Up and up the smart lift sighed until it hissed to a stop and the doors whispered open. Richard stepped out into the pristine perfection of the prettiest and best-fitted command bridge he had ever seen. It was quite simply palatial, as though the passengers were expected to disport themselves expensively up here as well. Irene Ogre turned, a commander in perfect accord with her command.
‘Welcome, Captain Mariner,’ she said. ‘You wish to report to Captain Pitcairn, I think. Then you will look to the disposition of your people, no? Varnek here will help you.’
‘Thank you,’ said Richard simply. He crossed to the radio room following Varnek’s gesture, and took the handset the radio officer offered him. It was like a walkabout phone. There was no line, just an aerial connecting it to the main radio. ‘Andrew?’ he said, walking automatically to the bridge wing.
‘Hello, Richard. Glad you made it all right. We’re off to Faraday as planned. Should be there in thirty-six hours. I’ll be back in contact the instant we have power. Keep it short in the meantime to preserve the battery. Erebus out.’
‘I hear and obey. Good luck. Mariner out.’ He gave up searching the streaming murk for any sign of her. There was none. It was as though in the moments it had taken to walk to the lift and ride up here, the BAS ship had simply vanished off the face of the earth, sucked to who knew what sub-Antarctic doom. But he knew she was out there, working her way intrepidly up to full power and safe haven.
Irene Ogre caught his eye and smiled. She believed in Andrew and his crew as well, Richard realised.
Chapter Fifteen
‘Two thousand pounds a week,’ Robin said. ‘Two thousand pounds a week each. Half for each twin. Damn near a grand a day for all of us. That’s what this lot ought to be costing. Drinks, excursions, equipment, room service, other facilities all extra.’ She dropped the brochures, booklets and room-service menus on the table.
‘At first glance,’ answered Richard, ‘I’d say it was worth it.’
They were in a stateroom, by no means Kalinin’s most expensive. A double bed snuggled co
mfortably beneath a white satin-covered swan’s-down duvet, at its foot, a good few white-carpeted metres distant, there was a wardrobe, drawer and vanity table unit, all, like the other fittings here, pristine white. Such was the width of the room that inboard, on Richard’s left as he looked, there was room for a sofa to fold out into a second double bed, also reclining warmly beneath a swan’s-down duvet. On the opposite side of the room a desk sat comfortably beneath a brass-rimmed porthole, and the sleet-shafted dirty gloom this revealed was the only thing about the room not gleamingly perfect.

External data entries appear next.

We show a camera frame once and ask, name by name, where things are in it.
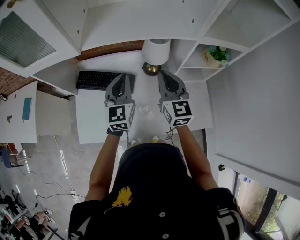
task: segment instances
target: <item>white desk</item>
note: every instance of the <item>white desk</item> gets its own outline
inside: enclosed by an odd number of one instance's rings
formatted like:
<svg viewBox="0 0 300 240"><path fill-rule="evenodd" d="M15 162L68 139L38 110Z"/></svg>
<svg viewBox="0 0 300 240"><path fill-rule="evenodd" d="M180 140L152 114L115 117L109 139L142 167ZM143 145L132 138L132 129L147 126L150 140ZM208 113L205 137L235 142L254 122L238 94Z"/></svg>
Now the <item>white desk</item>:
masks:
<svg viewBox="0 0 300 240"><path fill-rule="evenodd" d="M79 63L80 70L114 71L136 74L132 99L135 101L135 116L129 131L129 138L143 138L164 135L169 125L160 112L158 103L161 98L158 90L158 78L147 76L143 70L141 51L122 52L85 60ZM189 127L191 130L212 127L210 101L206 82L185 82L190 94L190 107L195 116ZM106 139L107 122L105 115L105 91L78 90L76 96L76 114L79 141L83 143L101 143ZM148 114L139 112L140 106L148 107Z"/></svg>
<svg viewBox="0 0 300 240"><path fill-rule="evenodd" d="M37 91L37 86L32 82L0 102L0 143L37 143L38 136L71 132L69 101ZM29 121L23 120L25 98L32 98Z"/></svg>

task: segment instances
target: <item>white floor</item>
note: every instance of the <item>white floor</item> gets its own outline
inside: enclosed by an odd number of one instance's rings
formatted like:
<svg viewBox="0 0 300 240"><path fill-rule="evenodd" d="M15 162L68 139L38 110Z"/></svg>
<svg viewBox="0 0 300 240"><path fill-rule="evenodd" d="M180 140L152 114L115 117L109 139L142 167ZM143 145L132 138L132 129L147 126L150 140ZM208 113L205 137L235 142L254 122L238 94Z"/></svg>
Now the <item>white floor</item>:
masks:
<svg viewBox="0 0 300 240"><path fill-rule="evenodd" d="M0 184L7 195L11 195L11 190L15 192L20 190L24 203L28 209L32 209L36 204L36 195L49 197L53 194L70 194L72 188L78 195L86 196L89 187L90 172L94 166L96 158L102 148L102 143L94 144L79 144L76 112L75 112L75 97L71 97L71 126L72 134L66 136L56 135L39 137L37 144L24 144L26 152L30 154L31 159L28 160L28 166L7 169L3 163L0 163ZM202 131L194 131L194 136L203 147ZM180 142L178 135L175 134L174 143L179 148ZM150 139L142 139L141 142L148 142ZM119 155L126 149L127 142L121 141L116 163L120 158ZM33 173L29 173L28 169L34 171L44 182L59 183L65 190L57 184L45 184ZM32 211L40 211L43 208L50 208L53 211L53 218L56 224L51 225L53 228L58 228L58 233L67 239L67 229L69 224L69 216L74 205L72 196L57 195L49 199L38 198L38 207Z"/></svg>

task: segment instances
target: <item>gold lamp base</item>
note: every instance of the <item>gold lamp base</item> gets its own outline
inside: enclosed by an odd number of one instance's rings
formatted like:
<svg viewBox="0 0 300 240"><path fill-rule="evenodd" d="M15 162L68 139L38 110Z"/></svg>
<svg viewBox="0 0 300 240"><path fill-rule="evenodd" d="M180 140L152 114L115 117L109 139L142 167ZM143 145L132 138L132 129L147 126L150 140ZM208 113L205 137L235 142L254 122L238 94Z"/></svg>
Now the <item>gold lamp base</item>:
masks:
<svg viewBox="0 0 300 240"><path fill-rule="evenodd" d="M155 66L145 62L142 68L144 70L144 73L148 76L156 76L161 70L161 65Z"/></svg>

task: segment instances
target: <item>yellow logo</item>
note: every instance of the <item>yellow logo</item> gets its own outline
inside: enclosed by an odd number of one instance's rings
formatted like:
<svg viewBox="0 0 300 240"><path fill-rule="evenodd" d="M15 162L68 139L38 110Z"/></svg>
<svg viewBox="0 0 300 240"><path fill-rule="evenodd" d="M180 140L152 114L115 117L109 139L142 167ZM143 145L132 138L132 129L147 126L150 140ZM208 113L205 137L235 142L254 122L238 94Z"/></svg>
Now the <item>yellow logo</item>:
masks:
<svg viewBox="0 0 300 240"><path fill-rule="evenodd" d="M131 200L132 198L131 197L131 191L130 191L130 188L128 186L124 187L121 189L121 191L119 191L119 195L117 197L117 200L114 201L112 203L112 207L109 208L109 209L112 209L112 208L116 208L116 207L127 207L129 206L129 204L131 203Z"/></svg>

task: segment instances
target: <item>black keyboard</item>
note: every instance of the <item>black keyboard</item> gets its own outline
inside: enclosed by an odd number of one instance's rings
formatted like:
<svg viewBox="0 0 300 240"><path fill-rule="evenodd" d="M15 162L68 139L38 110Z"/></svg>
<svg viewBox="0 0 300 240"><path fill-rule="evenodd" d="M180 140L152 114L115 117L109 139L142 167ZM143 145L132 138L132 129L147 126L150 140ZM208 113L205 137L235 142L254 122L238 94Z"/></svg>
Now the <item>black keyboard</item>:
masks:
<svg viewBox="0 0 300 240"><path fill-rule="evenodd" d="M98 71L79 71L76 87L78 89L106 91L107 86L122 73L98 72ZM135 75L128 74L130 80L131 93L135 85Z"/></svg>

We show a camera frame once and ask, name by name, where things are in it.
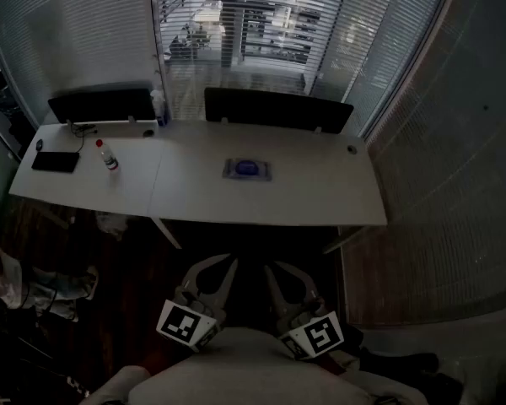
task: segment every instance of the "white desk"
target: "white desk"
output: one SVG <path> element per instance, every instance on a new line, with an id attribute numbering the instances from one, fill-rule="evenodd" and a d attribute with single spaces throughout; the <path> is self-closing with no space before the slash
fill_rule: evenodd
<path id="1" fill-rule="evenodd" d="M 76 151 L 81 138 L 67 126 L 40 127 L 10 193 L 49 203 L 148 216 L 159 221 L 270 225 L 381 225 L 385 211 L 363 141 L 342 135 L 204 121 L 102 123 L 88 135 L 72 174 L 32 170 L 35 143 L 43 151 Z M 146 129 L 153 138 L 143 138 Z M 110 173 L 95 139 L 115 152 Z M 357 149 L 356 154 L 347 146 Z M 272 181 L 222 177 L 227 158 L 265 160 Z"/>
<path id="2" fill-rule="evenodd" d="M 193 20 L 196 23 L 217 23 L 220 16 L 220 8 L 202 8 L 199 12 L 195 13 Z"/>

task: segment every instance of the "window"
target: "window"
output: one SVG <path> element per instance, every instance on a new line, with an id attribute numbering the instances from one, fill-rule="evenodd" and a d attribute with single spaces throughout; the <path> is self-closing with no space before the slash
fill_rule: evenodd
<path id="1" fill-rule="evenodd" d="M 150 0 L 0 0 L 0 62 L 27 116 L 97 84 L 160 84 Z"/>
<path id="2" fill-rule="evenodd" d="M 172 116 L 203 119 L 208 86 L 260 89 L 346 101 L 358 134 L 393 90 L 438 2 L 156 0 Z"/>

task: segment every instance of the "bottle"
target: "bottle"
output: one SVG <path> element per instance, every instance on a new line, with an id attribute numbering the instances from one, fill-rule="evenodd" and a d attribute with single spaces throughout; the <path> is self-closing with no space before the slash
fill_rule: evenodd
<path id="1" fill-rule="evenodd" d="M 107 165 L 107 168 L 111 171 L 114 171 L 116 168 L 118 168 L 118 161 L 116 160 L 116 157 L 114 153 L 112 153 L 110 147 L 100 139 L 95 142 L 95 145 L 97 145 L 100 149 L 101 158 L 105 162 L 105 165 Z"/>
<path id="2" fill-rule="evenodd" d="M 166 126 L 166 112 L 165 112 L 165 97 L 163 90 L 152 90 L 152 106 L 155 111 L 155 118 L 158 121 L 158 126 Z"/>

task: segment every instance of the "desk leg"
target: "desk leg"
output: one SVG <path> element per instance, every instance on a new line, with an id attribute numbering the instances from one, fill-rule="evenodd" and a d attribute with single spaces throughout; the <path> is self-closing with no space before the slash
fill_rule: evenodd
<path id="1" fill-rule="evenodd" d="M 49 219 L 50 221 L 54 222 L 56 225 L 58 225 L 60 228 L 63 228 L 65 230 L 69 230 L 69 225 L 70 224 L 73 224 L 74 220 L 72 221 L 70 219 L 70 224 L 68 224 L 65 220 L 59 218 L 58 216 L 56 216 L 43 202 L 38 202 L 38 201 L 31 201 L 30 200 L 30 206 L 34 209 L 34 210 L 37 210 L 37 212 Z"/>
<path id="2" fill-rule="evenodd" d="M 180 246 L 178 241 L 176 241 L 175 237 L 170 233 L 160 218 L 152 218 L 152 220 L 155 223 L 155 226 L 157 226 L 159 230 L 164 234 L 164 236 L 167 237 L 167 240 L 172 243 L 172 246 L 174 246 L 176 249 L 182 248 L 182 246 Z"/>
<path id="3" fill-rule="evenodd" d="M 333 252 L 335 249 L 339 249 L 341 246 L 345 244 L 345 241 L 347 241 L 347 239 L 349 239 L 353 234 L 359 232 L 362 228 L 363 227 L 361 226 L 337 227 L 339 237 L 337 237 L 329 245 L 326 245 L 322 248 L 322 255 L 329 254 L 330 252 Z"/>

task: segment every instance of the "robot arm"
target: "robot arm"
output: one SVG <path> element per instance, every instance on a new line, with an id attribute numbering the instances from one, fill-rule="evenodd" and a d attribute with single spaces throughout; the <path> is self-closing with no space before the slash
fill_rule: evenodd
<path id="1" fill-rule="evenodd" d="M 199 277 L 225 262 L 230 262 L 230 267 L 219 287 L 212 293 L 202 292 Z M 212 256 L 191 267 L 173 300 L 165 301 L 157 332 L 198 352 L 223 328 L 227 317 L 223 308 L 237 267 L 238 260 L 230 254 Z"/>
<path id="2" fill-rule="evenodd" d="M 278 317 L 276 327 L 281 335 L 279 340 L 294 353 L 296 359 L 313 359 L 340 345 L 343 334 L 336 312 L 328 312 L 313 279 L 285 262 L 273 264 L 271 267 L 265 266 L 264 271 L 272 296 L 272 307 Z M 282 269 L 301 282 L 302 295 L 295 302 L 285 299 L 274 268 Z"/>

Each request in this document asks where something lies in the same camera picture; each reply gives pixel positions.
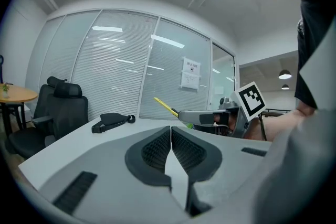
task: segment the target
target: forearm
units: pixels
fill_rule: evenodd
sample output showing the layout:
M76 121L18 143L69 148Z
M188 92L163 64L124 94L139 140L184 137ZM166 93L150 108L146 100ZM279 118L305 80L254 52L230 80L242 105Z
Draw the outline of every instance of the forearm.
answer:
M276 118L263 119L267 141L273 141L279 133L299 125L308 116L309 115L305 114L304 112L298 109L294 109L291 112ZM255 118L251 121L250 126L245 134L245 138L252 140L263 139L261 135L260 121L258 118Z

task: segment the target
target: black and white square marker
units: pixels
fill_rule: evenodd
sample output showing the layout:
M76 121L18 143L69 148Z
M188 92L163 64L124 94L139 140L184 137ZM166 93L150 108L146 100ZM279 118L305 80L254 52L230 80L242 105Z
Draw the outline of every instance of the black and white square marker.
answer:
M265 107L261 94L254 84L239 91L239 96L245 105L249 117L252 117L255 113Z

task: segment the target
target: chair seat
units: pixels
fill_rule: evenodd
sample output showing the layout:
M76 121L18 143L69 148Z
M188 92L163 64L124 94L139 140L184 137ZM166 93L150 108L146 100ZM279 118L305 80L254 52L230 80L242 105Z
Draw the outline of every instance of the chair seat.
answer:
M45 136L45 133L31 127L11 134L9 141L20 156L30 158L46 147Z

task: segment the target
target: potted plant
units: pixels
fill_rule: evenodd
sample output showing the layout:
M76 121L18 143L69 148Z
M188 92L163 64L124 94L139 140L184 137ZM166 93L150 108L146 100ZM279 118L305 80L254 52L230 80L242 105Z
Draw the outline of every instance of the potted plant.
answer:
M2 85L2 95L3 95L3 97L4 98L8 98L9 97L9 95L8 95L8 90L9 90L9 85L8 84L3 84Z

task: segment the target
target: black waist bag
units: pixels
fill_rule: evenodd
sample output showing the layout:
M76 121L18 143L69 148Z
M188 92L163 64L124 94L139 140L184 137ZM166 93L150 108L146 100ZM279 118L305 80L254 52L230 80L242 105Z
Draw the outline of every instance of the black waist bag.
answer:
M101 121L92 126L93 134L101 134L107 130L116 128L125 122L134 123L135 116L134 115L120 115L118 113L108 113L100 115Z

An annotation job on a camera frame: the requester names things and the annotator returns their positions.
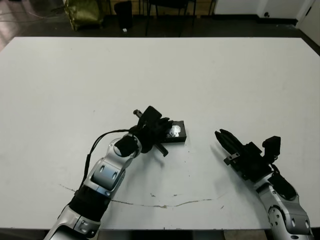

‘I don’t think the twins should even be allowed to walk on this carpet,’ said Robin half jokingly.
‘They certainly should not be allowed anywhere near this lot.’ Beside the desk stood a bar fridge topped by a little table holding equipment for making coffee and tea.
‘And look.’ Robin opened a door on the inner side of the bedhead to reveal a neat, bright, gleamingly white shower room and toilet.
Richard sat on the bed, a little overwhelmed. It was not that he wasn’t used to such luxury, even aboard ship, but after the restrictions of Armstrong and the privations of Erebus, the contrast was a little disorientating.
‘The smooth young steward who showed me around said there would be a hot meal in the main dining salon on Bellingshausen-Peary Deck at twenty-two hundred hours. Or we can order up from room service whatever we like, at no charge, for tonight alone.’
‘Bellingshausen-Peary Deck?’
‘The three passenger decks other than Main Deck are named after famous Antarctic explorers.’
‘So we’re on what, Hempleman-Adams Deck? Ranulph Fiennes Deck? Scott-Shackleton Deck?’
‘No, dear. This is Palmer-Hall Deck. Byrd-Ellsworth is below us, then Bellingshausen-Peary, then Main.’